By: Nicole D'Andria
Experience werewolves and the horrors of Canada in this week’s Kickstarter for Red Hill Billy: Red Hill Rising. Written and illustrated by Robbie Armstrong (Transforms G1, Batman/Superman, X-Men/Fantastic Four), Red Hill Billy is an action horror story in the Canadian Wilderness. I also got some hunting tips from Armstrong himself.
Get ready to travel back in time to Northern Ontario in 1985 and watch a group of ten-year-olds take on werewolves! Red Hill Billy: Red Hill Rising is a mini-series about Billy Dekana and his classmates who are trying to save the town of Red Hill from werewolves.
Armstrong is trying to raise $6,852 ($8,500 Canadian American Dollars).
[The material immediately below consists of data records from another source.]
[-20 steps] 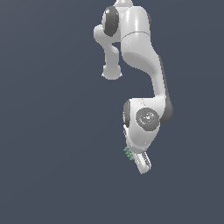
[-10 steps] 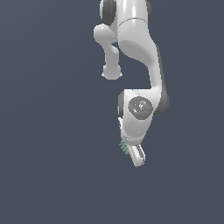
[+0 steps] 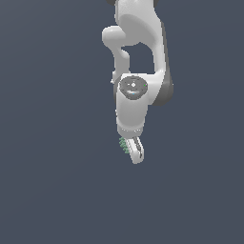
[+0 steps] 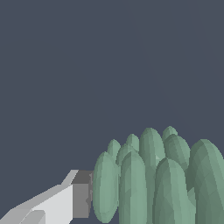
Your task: Pick up the object and move it to a goal position.
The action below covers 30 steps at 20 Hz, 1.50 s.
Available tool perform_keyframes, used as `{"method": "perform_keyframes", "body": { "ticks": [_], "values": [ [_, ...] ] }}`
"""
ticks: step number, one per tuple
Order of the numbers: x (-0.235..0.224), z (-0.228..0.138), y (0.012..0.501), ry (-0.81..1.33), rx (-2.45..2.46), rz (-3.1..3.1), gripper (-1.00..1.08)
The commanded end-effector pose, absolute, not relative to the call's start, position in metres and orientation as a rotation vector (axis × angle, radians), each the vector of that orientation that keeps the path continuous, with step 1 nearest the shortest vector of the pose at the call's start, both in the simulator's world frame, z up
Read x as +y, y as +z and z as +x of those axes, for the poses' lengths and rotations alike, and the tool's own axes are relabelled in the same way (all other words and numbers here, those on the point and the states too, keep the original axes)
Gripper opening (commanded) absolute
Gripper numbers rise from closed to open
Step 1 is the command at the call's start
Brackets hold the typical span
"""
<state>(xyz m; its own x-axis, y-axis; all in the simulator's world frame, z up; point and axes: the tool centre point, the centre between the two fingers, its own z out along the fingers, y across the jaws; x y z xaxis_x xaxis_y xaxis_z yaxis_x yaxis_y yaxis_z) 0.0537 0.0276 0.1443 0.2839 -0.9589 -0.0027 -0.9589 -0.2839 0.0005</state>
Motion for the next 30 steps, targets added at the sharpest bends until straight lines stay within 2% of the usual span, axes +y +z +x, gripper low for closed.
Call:
{"method": "perform_keyframes", "body": {
  "ticks": [1,19,30],
  "values": [
    [0.012,0.041,0.163,0.004,1.879,-2.515,-1.0],
    [-0.101,-0.047,0.298,0.004,1.88,-2.515,-1.0],
    [-0.131,-0.066,0.335,0.0,1.88,-2.517,-1.0]
  ]
}}
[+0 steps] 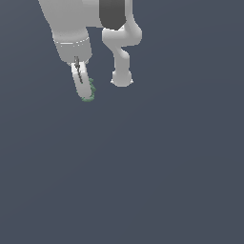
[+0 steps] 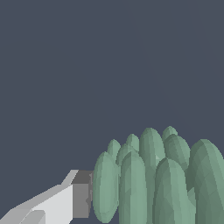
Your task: Pick up the object and move it to a goal position.
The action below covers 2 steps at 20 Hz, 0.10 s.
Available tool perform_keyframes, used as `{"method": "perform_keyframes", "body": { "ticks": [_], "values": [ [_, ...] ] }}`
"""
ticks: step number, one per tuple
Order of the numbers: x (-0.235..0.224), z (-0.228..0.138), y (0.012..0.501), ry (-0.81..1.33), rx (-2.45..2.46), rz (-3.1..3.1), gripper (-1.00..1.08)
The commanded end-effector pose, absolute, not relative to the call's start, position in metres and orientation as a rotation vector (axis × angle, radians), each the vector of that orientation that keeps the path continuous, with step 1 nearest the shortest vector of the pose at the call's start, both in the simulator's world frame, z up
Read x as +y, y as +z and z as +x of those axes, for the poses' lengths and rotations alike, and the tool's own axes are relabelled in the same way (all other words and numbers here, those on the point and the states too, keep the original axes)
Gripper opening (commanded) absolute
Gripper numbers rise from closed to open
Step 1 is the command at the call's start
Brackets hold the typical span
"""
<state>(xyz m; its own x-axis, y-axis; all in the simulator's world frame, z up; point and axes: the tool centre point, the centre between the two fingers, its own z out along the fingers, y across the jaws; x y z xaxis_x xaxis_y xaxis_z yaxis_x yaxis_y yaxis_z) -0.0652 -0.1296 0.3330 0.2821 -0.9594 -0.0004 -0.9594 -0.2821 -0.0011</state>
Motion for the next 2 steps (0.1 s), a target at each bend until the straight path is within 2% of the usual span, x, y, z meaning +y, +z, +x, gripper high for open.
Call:
{"method": "perform_keyframes", "body": {
  "ticks": [1,2],
  "values": [
    [-0.131,-0.0657,0.3351,0.0,1.88,-2.517,-1.0],
    [-0.131,-0.0655,0.335,0.0,1.88,-2.517,-1.0]
  ]
}}
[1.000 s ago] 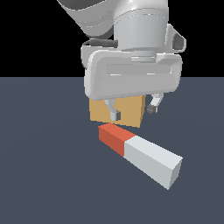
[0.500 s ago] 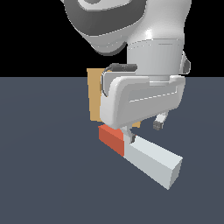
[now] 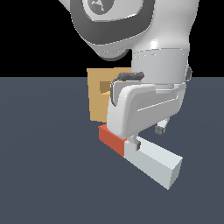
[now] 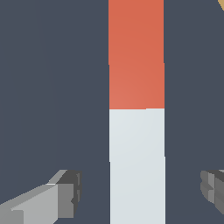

This amount must be pledged by July 31, 2015 at 12:05 AM EDT for his campaign to be successful. You can pledge money to his Kickstarter here. With the money Armstrong will be printing 2,000 copies of first volume of Red Hill Billy: Red Hill Rising. There will be three volumes in total and they will be published by Groovy Dead Productions.
I spoke with the writer/artist of Red Hill Billy, Robbie Armstrong, and he shared his insights on how to survive a werewolf… plus other useful tips as well.
Me: Werewolves are a classic monster that have been featured in many stories before. How will your werewolves stand out from the pack?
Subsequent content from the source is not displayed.